I could of course do this all in R, but I have a very involved ETL script in python, and would thus prefer to keep everything in python using rpy2 (I did try this using mord for scipy-learn to run my regreession, but it is pretty primitive).

Any suggestions would be most welcome right now.

EDIT

I tried various combinations @Parfait's suggestions, and qualifying the fun argument is syntactically incorrect, as per PyCharm interpreter (see image with red highlighting at end): ... it doesn't matter what the qualifier is, either, I always get an error that SyntaxError: keyword can't be an expression.

On the other hand, with no qualifier, there is no syntax error: , but I do get the error TypeError: 'SignatureTranslatedAnonymousPackage' object is not callable when using the function sf as obtained:

from rpy2.robjects.packages import STAP with open('/Users/gregsilverman/development/python/rest_api/rest_api/scripts/utils.r', 'r') as f: string = f.read() sf = STAP(string, "sf")

With that in mind, I created a package in R with the function sf , imported it, and tried various combos with the only one producing no error, being: print(base._with(consult_case_control, R.summary(formula, fun=gms.sf))) (gms is a reference to the package in RI made).

The output though makes no sense:

Length Class Mode 3 formula call

I am expecting a table ala the one on the UCLA site. Interesting. I am going to try recreating my analysis in R, just for the heck of it. I still would like to complete it in python though.

Answer 1

Consider bracketing the with call and be sure to qualify all arguments including fun :

ro.r['with'](work_case_control, ro.r.summary(formula, ro.r.summary.fun=sf))
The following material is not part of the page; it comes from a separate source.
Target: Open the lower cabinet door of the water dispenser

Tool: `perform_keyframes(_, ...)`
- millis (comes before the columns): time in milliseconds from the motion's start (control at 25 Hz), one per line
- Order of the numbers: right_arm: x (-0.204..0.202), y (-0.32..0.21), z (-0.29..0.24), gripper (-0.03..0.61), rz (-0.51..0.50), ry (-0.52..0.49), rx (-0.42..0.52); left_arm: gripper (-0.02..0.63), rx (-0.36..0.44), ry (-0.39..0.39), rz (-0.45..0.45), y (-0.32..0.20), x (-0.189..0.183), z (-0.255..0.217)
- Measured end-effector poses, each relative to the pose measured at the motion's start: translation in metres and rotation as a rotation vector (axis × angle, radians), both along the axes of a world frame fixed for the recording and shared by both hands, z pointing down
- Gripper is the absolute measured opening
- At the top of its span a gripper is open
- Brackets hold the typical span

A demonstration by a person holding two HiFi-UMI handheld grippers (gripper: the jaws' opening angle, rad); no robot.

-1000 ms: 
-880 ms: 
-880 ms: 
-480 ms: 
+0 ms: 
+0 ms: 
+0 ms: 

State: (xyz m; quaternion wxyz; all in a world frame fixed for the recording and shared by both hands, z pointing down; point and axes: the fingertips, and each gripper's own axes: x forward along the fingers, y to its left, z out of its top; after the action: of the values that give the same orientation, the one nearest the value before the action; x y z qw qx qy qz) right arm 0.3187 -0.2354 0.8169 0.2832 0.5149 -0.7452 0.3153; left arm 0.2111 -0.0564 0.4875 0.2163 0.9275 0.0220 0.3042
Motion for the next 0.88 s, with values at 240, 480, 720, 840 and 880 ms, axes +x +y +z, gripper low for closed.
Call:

Alternatively, import R's base package. And to avoid conflict with Python's named method with() translate the R name:

from rpy2.robjects.packages import importr

base = importr('base', robject_translations={'with': '_with'})

base._with(work_case_control, ro.r.summary(formula, ro.r.summary.fun=sf))

And be sure to properly create your formula. Consider using R's stats packages' as.formula to build from string. Notice too another translation is made due to naming conflict:

stats = importr('stats', robject_translations={'format_perc': '_format_perc'})

formula = stats.as_formula('es_score ~ n + raingarden + consult_case')